Drake and Morgan’s The Folly, The Ivy in Birmingham, The Peacock Farm pub in Bracknell, the Charlotte Street Hotel, The Ned, The Angel and Blue Pig in Lymington, The Pointer in Brill, The German Gymnasium, Caravan in King’s Cross, Dishoom, The Wavendon Arms in Milton Keynes, The Plough in Southampton, Pat Val in Piccadilly and Woodworks Trading in Thame – all visited in the past two weeks and all, from a customer perspective, full.
Of course much of this perception of “busyness” was due to the fact that 20% to 30% of tables had been removed, screens had been installed, space had been cleared and closing time had been moved forward. Not great for an operator but from a customer perspective, the experience hadn’t suffered, in fact, it was often better than before the crisis.
In most, but not all, we had to: book ahead, check in to track and trace via the NHS app, wear masks when not sat at a table, sanitise our hands and have our temperature checked prior to entry, take note of a one-way system, order from a QR code menu, have table service and pay with a credit card. Oh, and wait outside the loos not knowing how many people were already in there (usually none). Caravan was particularly thorough.
I am now used to this. Apart from the fact that the welcome, in many places, felt more like a health and safety briefing than the start of a great experience, it was OK. I understand why this all has to happen. I like to be able to see the smiling faces of waiters/waitresses so I really feel for them having to wear masks through each session (and I am not comparing their experience to that of nurses and doctors).
I avoid crowded, enclosed spaces with close contact with others as much as I possibly can. I try to avoid “super spreaders” because meeting up with them doesn’t seem like a good idea. I wash and sanitise my hands regularly, wear a mask when I have to and try to resist hugging people (that’s the hardest part). I have not piled out of a pub and gone partying at 10pm. In other words, I am like most other people I know and meet.
I have to say, I felt safe in every one of the 26 pubs, bars, cafes and restaurants (all in the south, I have to admit) I have visited in the past two weeks. Every operator has taken government guidelines very seriously and has appeared totally committed to the safety of both their guests and teams. They have acted responsibly and, in turn, their guests have done so too.
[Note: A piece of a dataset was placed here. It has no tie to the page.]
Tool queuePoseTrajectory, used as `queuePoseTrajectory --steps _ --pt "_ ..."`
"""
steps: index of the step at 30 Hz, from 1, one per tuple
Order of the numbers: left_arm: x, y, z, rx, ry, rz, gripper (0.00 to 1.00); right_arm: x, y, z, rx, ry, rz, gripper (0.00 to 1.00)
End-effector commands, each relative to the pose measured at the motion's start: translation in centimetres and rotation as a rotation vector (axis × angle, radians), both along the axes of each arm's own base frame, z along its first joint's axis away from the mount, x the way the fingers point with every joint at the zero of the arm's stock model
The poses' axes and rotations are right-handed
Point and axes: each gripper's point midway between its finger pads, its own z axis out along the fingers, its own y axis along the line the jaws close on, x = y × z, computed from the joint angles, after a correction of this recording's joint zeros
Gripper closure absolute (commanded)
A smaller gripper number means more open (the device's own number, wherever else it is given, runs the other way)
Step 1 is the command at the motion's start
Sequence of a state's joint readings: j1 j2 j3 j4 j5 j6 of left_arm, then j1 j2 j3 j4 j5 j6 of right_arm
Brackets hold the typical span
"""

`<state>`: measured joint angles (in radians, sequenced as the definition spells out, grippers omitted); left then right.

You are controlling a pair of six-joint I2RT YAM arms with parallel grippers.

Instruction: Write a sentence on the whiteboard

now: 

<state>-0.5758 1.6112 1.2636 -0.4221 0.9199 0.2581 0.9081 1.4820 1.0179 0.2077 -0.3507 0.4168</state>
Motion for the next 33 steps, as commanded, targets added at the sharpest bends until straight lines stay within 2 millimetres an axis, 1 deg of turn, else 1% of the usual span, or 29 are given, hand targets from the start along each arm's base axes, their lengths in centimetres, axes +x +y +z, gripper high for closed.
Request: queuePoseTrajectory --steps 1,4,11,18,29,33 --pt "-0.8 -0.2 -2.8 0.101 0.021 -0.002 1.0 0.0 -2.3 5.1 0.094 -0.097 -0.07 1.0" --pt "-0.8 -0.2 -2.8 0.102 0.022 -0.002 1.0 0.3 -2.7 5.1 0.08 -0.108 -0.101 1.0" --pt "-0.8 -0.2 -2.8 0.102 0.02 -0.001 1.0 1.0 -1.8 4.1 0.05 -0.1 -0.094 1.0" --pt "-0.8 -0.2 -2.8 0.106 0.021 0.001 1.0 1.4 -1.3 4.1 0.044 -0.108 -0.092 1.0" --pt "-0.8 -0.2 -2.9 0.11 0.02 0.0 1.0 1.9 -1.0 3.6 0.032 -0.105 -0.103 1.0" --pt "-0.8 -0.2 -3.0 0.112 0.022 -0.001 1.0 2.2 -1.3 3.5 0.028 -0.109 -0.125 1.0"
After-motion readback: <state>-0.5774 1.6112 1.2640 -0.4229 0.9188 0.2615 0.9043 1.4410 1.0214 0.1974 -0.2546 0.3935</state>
So the thought, as a customer, of further lock-down restrictions fills me with horror. I don’t take covid lightly nor indeed dismiss, out of hand, the tragedy it has caused for many families. I don’t honestly believe though (but I am not a scientist I hasten to add) that eating and drinking out the way that I do, is causing the virus to spread. Nothing I have read or watched has convinced me, or thousands of fellow diners patently, that this is the case. In week 39, Public Health England published figures that stated only 3% of traceable infections outside of the home were from restaurants/food outlets, suggesting we are correct.
In support of this thinking, thousands of doctors and scientists (3,621 medical and public health scientists and 5,919 medical practitioners) from across the world have signed a letter known as the “Great Barrington Declaration”, which is the brainchild of three leading epidemiologists from Oxford, Harvard and Stanford universities.
It argues for a new tactic of “focused protection”. The elderly and vulnerable would be protected while the rest of society returned to normal life to build up herd immunity. The letter points out that “vulnerability to death from covid-19 is more than a thousand-fold higher in the old and infirm than the young” and that “for children it is less dangerous than many other harms, including influenza”.
It declares current policies are “producing devastating effects on public health”. These include “lower childhood vaccination rates, worsening cardiovascular disease outcomes, fewer cancer screenings and deteriorating mental health – leading to greater excess mortality in years to come, with the working class and younger members of society carrying the heaviest burden”.
Henry Ford is quoted as saying: “If you always do what you’ve always done, you’ll always get what you’ve always got.” It’s a business mantra but one that seems to be ignored by the government who seem intent on continuing to do what they have done since March despite the fact that it doesn’t seem to be working.
I don’t want to stop eating (or drinking) out – it’s my joy and my passion. I don’t want people to die of covid either. Am I being completely naive in thinking that there has to be a way of achieving both objectives?